ZFS - error: no such device, error: unknown filesystem, Entering rescue mode

Jota V.

Well-Known Member
Jan 29, 2018
59
9
48
49
Hi, we are running a Proxmox 6.1 cluster with five nodes. On a node with low memory, running ok for more than 100 days, i've limited ZFS max memory setting this max size to /etc/modprobe.d/zfs.conf

options zfs zfs_arc_max=4294967296

update-initramfs -u

reboot

Then i've rebooted server and can't boot.

1598817111471.png

What can i do?

There are two 2TB disks running in ZFS Raid 1
 
This is the last messages before reboot

"/etc/modprobe.d/zfs.conf" [New] 1L, 35C written
root@vcloud05:~# update-initramfs -u
update-initramfs: Generating /boot/initrd.img-5.3.10-1-pve
Running hook script 'zz-pve-efiboot'..
Re-executing '/etc/kernel/postinst.d/zz-pve-efiboot' in new private mount namespace..
No /etc/kernel/cmdline found - falling back to /proc/cmdline
Copying and configuring kernels on /dev/disk/by-uuid/584B-9E07
Copying kernel and creating boot-entry for 5.3.10-1-pve
Copying and configuring kernels on /dev/disk/by-uuid/584C-3EBD
Copying kernel and creating boot-entry for 5.3.10-1-pve
root@vcloud05:~# reboot
 
I have the same problem. I've been trying a lot of things over the past few hours, but no luck yet. Lots of posts back to 2017 about this.
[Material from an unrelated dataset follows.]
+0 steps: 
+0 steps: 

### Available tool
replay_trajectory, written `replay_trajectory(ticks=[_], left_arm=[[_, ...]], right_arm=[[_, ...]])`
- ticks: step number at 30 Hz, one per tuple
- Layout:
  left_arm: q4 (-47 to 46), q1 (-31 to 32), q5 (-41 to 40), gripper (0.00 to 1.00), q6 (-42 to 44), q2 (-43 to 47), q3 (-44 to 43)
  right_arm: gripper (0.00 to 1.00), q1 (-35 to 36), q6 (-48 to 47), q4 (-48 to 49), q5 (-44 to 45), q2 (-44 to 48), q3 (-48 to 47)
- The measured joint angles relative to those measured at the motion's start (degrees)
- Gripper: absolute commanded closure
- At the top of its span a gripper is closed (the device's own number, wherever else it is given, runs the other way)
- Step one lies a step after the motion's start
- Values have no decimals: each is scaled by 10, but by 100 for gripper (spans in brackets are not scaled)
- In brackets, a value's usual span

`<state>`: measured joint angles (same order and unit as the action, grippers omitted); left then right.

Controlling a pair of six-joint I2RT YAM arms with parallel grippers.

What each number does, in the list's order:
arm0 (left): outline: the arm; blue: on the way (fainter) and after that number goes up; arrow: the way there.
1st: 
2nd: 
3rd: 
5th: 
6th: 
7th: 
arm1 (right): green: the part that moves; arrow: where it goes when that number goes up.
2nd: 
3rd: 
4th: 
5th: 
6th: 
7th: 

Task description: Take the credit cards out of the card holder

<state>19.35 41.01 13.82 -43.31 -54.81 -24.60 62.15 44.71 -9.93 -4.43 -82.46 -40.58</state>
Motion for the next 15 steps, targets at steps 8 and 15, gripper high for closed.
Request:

Also raidz1, but on 2 500GB SSDs.

Anyone able to solve this?
 
Nobody?

I've booted using proxmox boot cd using rescue mode

zpool import -a
zfs set mountpoint=/mnt rpool/ROOT/pve-1
zfs mount rpool/ROOT/pve-1
mount -t proc /proc /mnt/proc
mount --rbind /dev /mnt/dev
mount --rbind /sys /mnt/sys
chroot /mnt /bin/bash
rm /etc/modprobe.d/zfs.conf
update-initramfs -u
(exited chroot)
zfs set mountpoint=/ rpool/ROOT/pve-1

And same error
 
I also tried install-grub /dev/sda in the chroot, but it just gives me an error about no filesystem.
 
Me too. Same error.

I've done this.

We had a ZFS Raid 1.
We have reinstalled Proxmox con THE FIRST DRIVE, seconds NOTHING using Ext4
Mount ZFS and added to storage.
Backup VMs
Reformat without ZFS Root Filesystem
Restore VMs on EXT4

On the other four nodes of the cluster, ROOT FS it's on Ext4 because we have problems in the past with ZFS ROOT
 
I have the same error on a zfs proxmox backup server. And NO I do not have an hardware raid controller.
After reboot upgrading from 0.8.x to 0.9-1 it does not boot anymore.
In addition to this I can see that with an ubuntu live cd I can mount and see my zfs pool so it is not corrupted.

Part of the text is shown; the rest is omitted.